AIM OF THE EXERCISE
Whenever the word "hanger" turns up in a line of the data below, copy that line.

┌──

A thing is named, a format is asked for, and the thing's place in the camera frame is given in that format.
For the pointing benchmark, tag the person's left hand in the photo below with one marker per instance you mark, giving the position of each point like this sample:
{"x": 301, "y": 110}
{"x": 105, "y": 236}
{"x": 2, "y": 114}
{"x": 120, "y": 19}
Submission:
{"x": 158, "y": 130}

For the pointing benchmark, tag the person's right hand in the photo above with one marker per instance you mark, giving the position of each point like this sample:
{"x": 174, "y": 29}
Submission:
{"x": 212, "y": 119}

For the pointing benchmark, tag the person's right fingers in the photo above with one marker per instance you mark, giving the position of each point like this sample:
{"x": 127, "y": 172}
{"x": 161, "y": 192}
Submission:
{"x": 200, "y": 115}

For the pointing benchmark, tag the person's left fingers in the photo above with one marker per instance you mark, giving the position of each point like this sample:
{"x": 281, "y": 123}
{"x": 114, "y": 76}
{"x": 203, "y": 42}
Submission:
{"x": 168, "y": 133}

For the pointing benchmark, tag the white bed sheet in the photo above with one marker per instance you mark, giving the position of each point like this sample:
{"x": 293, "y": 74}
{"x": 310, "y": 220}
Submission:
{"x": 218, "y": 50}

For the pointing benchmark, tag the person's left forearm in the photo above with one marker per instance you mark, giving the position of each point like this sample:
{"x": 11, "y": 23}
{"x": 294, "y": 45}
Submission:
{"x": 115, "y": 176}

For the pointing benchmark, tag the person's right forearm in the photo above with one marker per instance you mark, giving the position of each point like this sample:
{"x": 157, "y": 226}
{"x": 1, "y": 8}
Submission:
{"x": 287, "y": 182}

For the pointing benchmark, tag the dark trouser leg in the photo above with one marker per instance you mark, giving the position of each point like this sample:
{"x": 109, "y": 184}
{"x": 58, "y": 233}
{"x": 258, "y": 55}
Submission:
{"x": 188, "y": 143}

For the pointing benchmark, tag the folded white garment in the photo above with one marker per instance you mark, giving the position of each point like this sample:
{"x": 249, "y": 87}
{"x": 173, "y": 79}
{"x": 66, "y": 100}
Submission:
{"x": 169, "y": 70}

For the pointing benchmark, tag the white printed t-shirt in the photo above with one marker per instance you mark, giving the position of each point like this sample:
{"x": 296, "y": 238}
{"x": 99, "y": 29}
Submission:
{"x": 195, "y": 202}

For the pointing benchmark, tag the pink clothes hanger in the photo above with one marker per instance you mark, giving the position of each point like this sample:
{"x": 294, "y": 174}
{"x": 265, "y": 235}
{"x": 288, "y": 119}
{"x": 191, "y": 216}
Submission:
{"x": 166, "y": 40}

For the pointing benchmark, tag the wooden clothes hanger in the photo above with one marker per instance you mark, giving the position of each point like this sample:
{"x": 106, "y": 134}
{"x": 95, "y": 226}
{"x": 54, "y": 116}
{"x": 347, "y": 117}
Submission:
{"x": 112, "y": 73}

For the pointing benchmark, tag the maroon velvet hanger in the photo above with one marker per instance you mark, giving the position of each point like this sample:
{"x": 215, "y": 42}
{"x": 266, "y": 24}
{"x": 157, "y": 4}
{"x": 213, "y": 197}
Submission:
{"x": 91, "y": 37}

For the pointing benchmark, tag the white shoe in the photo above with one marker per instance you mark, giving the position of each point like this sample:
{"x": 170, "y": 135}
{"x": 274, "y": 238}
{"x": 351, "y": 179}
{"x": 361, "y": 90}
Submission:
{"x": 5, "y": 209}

└──
┌──

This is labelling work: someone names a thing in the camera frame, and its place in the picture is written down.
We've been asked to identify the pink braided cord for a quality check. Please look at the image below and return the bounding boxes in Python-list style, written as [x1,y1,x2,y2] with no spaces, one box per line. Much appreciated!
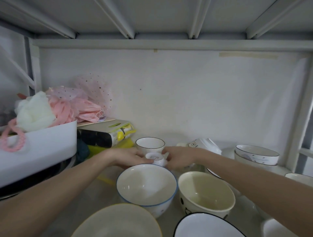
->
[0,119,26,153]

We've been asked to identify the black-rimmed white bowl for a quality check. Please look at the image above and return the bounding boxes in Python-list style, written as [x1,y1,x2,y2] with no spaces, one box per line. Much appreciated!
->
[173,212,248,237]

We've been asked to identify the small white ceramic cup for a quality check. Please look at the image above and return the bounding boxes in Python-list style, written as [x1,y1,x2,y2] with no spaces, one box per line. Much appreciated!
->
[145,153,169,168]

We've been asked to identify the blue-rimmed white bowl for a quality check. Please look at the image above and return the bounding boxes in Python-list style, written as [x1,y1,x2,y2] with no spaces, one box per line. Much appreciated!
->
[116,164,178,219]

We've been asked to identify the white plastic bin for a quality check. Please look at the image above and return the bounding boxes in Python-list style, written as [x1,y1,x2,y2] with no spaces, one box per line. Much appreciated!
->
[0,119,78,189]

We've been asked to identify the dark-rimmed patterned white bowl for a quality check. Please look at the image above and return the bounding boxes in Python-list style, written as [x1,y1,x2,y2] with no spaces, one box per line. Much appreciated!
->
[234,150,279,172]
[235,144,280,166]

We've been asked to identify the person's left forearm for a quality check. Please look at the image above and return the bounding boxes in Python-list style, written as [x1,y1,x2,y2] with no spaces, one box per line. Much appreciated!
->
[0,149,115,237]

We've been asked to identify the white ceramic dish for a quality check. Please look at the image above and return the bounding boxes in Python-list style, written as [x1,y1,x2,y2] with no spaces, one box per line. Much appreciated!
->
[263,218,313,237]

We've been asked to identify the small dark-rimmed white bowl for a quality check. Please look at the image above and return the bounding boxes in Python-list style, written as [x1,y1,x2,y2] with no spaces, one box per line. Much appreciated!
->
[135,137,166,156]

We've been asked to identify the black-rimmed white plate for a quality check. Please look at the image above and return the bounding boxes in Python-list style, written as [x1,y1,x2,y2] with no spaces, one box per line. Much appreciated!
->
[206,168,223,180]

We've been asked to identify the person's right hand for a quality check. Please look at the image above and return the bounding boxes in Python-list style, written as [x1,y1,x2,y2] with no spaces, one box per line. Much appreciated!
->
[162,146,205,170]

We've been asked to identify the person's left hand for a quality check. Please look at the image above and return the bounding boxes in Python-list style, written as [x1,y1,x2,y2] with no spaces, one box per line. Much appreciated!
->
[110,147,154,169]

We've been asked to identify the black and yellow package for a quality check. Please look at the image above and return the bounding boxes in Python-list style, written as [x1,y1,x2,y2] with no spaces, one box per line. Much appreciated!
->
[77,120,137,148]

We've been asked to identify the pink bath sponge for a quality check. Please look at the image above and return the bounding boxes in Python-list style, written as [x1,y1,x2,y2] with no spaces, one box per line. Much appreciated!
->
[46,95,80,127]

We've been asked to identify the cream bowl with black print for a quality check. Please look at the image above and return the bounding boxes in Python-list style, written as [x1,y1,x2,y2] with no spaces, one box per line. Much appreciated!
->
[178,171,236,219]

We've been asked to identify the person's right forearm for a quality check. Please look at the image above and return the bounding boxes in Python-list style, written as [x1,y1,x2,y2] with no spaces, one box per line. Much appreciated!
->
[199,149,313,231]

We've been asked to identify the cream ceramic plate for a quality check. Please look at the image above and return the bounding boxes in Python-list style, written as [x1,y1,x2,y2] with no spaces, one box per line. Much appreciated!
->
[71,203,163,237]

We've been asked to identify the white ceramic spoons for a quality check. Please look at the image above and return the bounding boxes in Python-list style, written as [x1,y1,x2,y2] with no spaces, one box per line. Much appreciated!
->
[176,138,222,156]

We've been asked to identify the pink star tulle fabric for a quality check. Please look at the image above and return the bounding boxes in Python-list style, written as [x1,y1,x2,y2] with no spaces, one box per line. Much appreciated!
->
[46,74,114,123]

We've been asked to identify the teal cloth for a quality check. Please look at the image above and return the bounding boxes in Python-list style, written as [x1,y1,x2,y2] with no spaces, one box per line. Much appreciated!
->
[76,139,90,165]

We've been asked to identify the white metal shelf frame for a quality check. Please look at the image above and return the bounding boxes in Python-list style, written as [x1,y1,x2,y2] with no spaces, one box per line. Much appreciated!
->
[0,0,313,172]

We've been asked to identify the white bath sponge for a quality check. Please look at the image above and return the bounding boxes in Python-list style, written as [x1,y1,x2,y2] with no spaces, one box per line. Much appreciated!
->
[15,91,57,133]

└──
┌──

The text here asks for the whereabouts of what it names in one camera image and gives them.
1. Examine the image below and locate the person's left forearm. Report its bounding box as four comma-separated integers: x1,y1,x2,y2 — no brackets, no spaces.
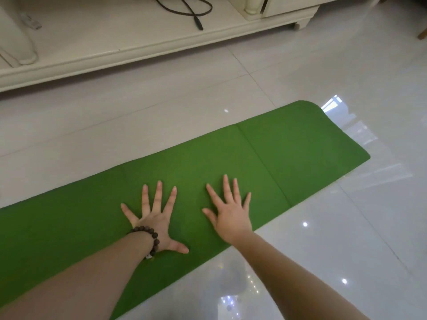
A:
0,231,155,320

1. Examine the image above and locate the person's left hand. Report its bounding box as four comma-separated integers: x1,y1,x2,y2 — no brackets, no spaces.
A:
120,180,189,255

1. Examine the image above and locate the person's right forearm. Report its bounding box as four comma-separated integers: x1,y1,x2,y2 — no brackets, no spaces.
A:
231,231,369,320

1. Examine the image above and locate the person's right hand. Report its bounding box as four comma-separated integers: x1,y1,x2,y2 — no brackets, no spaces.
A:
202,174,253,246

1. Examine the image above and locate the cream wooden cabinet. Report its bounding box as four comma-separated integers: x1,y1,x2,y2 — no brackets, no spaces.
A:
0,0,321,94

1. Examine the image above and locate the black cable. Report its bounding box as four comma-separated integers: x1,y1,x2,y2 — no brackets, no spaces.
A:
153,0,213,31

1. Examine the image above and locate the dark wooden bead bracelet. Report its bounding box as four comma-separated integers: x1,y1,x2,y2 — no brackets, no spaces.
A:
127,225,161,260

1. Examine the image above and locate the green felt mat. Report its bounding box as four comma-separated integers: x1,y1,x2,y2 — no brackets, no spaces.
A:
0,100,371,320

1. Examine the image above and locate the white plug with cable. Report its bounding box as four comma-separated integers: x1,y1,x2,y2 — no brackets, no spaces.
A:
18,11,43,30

└──

YOUR RESPONSE
For the pointing benchmark, tag the pink clothes hanger in the photo above with one marker per instance you mark, giving the position of each point like this sample:
For the pointing benchmark, tag the wooden clothes hanger in the photo above with one marker per instance you mark, giving the position of each point like this sample:
For the pointing benchmark, tag the maroon velvet hanger in the photo above with one marker per instance you mark, giving the position of each point like this sample:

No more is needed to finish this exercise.